Fourth bit. State property turns watermills and workshops into mines (2P becomes 1F/2P, -1F/3P becomes 0F/3P).

So the general rule is:
Foodville: farms farms farms, windmills on the hills (the yield is lower than a mine, but in foodville 1F is more than 1P so....)

Commerce Town: Cottages. Farms to feed it.

Pittsburg: pretty much everything except windmills and cottages. Hills get mined, forrests (if there are any left) get lumber mills, rivers get watermills if food is a problem, workshops otherwise. Other tiles get Farms if you still need food, workshops otherwise.

DarkFyre99
May 02, 2006, 05:19 PM
Anyone have some good tips for working tiles, i never use windmills/watermills/lumbermills becouse i dont really see what use they are. i build farms on areas with the most food allready on the tiles, ( like flood plains or something). cottages i sometimes build 1-2 near a river for extra gold peice, and then the rest i put wherever i can. And i mine all the mountains in my cities.

I don't improve a tile based on the tile. I improve a tile based upon the city it's supporting.

Windmills are better for commerce cities than mines... their purpose is to make as much raw commerce as possible, and mines don't usually produce any commerce. Similarly, windmills are better for GP-farms than mines... the GP-farm's purpose is to produce as much food as possible to support specialists... and mines don't produce any food.

If a commerce city has no access any significant sources of hammers, such as hills or forests, watermills can take up the slack. They produce both commerce and hammers... though they should be replaced with cottages once you start using Universal Sufferage. Watermills are also good for production cities that have an overabundance of food... especially if you're a financial leader.

As for lumbermills... a built lumbermill produces as many hammers as a mine, and provided +0.5 health to the city they support. Production cities tend to be polluted, so it's often worthwhile to save two forest tiles for later in the game. A GP-farm without a couple of hills to provide some hammers can also benefit from the benefits lumbermills bring. After Universal Sufferage, commerce cities should replace their remaining forests with cottages.

jayseedubya
May 02, 2006, 06:00 PM
[QUOTE=VoiceOfUnreason][These numbers are mid game, of course - later in the tech tree Mines/Lumbermills are +3 with railroad, the others +2]

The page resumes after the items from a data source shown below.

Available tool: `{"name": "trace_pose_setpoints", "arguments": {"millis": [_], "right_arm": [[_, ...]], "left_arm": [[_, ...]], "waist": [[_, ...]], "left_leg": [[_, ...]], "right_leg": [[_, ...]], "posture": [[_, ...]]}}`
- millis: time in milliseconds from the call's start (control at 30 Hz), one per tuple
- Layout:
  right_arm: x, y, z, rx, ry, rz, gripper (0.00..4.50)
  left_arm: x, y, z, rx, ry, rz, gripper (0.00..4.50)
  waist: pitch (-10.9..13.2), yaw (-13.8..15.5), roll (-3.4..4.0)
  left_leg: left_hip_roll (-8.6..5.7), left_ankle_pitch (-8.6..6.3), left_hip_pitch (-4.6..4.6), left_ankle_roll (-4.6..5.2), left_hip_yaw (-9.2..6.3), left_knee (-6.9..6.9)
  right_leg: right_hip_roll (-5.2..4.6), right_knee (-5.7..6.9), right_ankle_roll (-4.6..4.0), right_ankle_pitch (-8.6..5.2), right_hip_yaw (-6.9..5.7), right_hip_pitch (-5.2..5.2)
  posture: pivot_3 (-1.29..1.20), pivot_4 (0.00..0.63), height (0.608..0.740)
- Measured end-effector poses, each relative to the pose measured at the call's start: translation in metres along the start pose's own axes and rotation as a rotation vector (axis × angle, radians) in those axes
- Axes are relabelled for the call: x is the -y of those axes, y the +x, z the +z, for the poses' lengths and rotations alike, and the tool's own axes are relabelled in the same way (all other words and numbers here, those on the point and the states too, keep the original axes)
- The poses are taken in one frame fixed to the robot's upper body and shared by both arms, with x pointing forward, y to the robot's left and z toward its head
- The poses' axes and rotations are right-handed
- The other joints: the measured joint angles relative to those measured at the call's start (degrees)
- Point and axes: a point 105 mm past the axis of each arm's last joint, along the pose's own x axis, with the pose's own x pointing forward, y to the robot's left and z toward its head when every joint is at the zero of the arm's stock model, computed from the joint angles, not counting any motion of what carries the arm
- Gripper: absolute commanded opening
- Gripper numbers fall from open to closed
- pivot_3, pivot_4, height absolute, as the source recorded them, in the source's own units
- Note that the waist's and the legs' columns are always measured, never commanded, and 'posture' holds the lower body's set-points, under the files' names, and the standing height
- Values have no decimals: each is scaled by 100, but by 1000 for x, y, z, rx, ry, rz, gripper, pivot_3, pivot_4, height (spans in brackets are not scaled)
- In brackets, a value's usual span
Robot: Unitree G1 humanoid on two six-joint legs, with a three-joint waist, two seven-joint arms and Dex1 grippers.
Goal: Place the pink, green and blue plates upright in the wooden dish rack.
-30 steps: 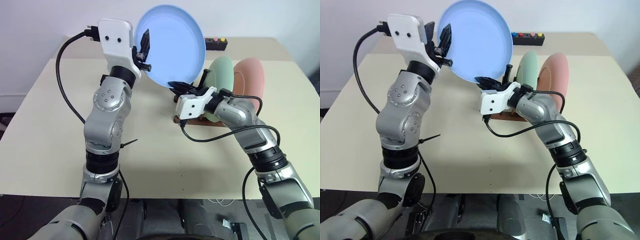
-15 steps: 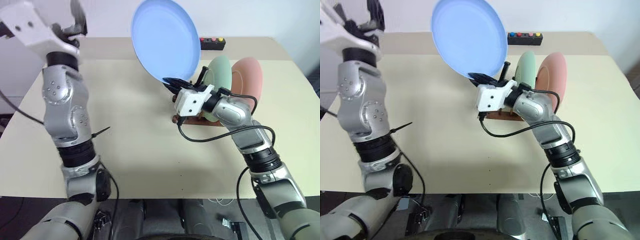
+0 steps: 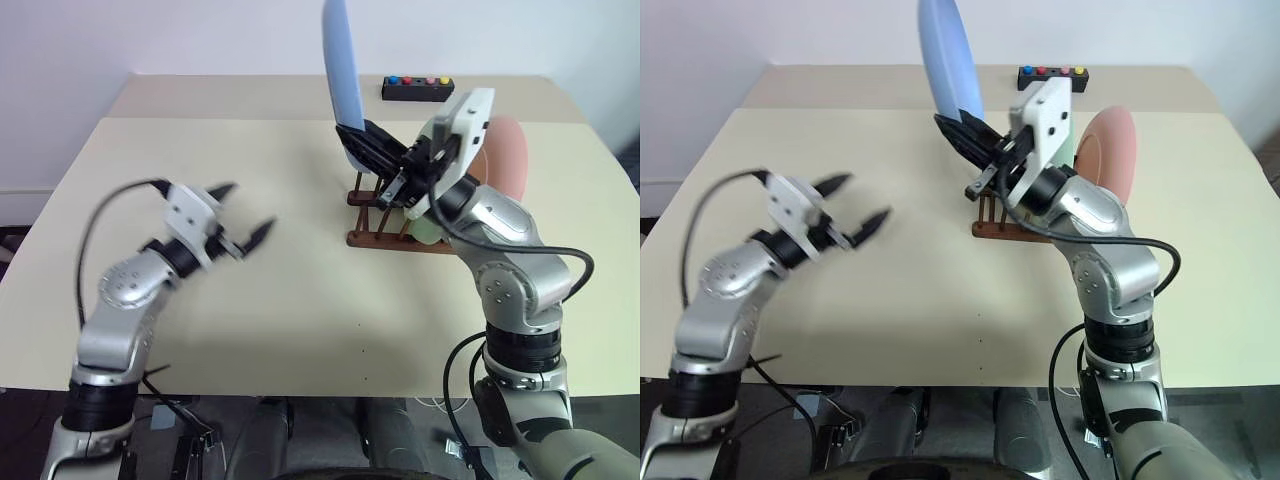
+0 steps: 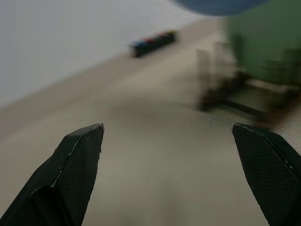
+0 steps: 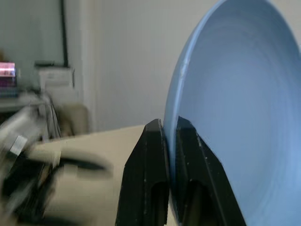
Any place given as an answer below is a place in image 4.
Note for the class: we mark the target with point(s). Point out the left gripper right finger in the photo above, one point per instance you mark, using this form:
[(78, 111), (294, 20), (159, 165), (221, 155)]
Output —
[(270, 169)]

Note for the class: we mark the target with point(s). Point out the green plate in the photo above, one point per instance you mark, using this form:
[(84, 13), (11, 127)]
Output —
[(263, 42)]

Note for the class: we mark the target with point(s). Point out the cream table mat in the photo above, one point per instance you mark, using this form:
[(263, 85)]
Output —
[(150, 164)]

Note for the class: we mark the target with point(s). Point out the black box with coloured buttons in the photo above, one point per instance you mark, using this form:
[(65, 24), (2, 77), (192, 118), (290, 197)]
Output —
[(152, 47)]

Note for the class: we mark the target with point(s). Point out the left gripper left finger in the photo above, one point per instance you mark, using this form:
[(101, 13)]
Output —
[(70, 179)]

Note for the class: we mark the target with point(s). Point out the wooden dish rack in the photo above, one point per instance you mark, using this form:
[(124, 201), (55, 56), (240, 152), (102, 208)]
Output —
[(211, 99)]

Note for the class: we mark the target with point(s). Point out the blue plate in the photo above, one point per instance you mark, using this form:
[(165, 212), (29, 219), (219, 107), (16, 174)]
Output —
[(218, 7)]

Mines +3 and Lumbermills +3???
I thought mines were only +2 throughout the game and lumbermills stayed at +1 throughout.

DarkFyre99
May 02, 2006, 07:41 PM
without a railroad, a mine is +2. Lumbermills are +1 above and beyond the +1 a forest gives, for a total of +2. Railroads give an additional +1.

davelisowski
May 04, 2006, 12:42 PM
I'll save a couple forests on rivers for some lumbermills. Depends on where the city is in relation to that tile, and whether or not I'm working it. Sometimes it's better to chop it and use a different improvement.

The Keeper
May 04, 2006, 03:12 PM
I try to keep 4 forests around per city.

That is 2 health + the hammers/food from the forest, lumbermill, and railroad. lateron.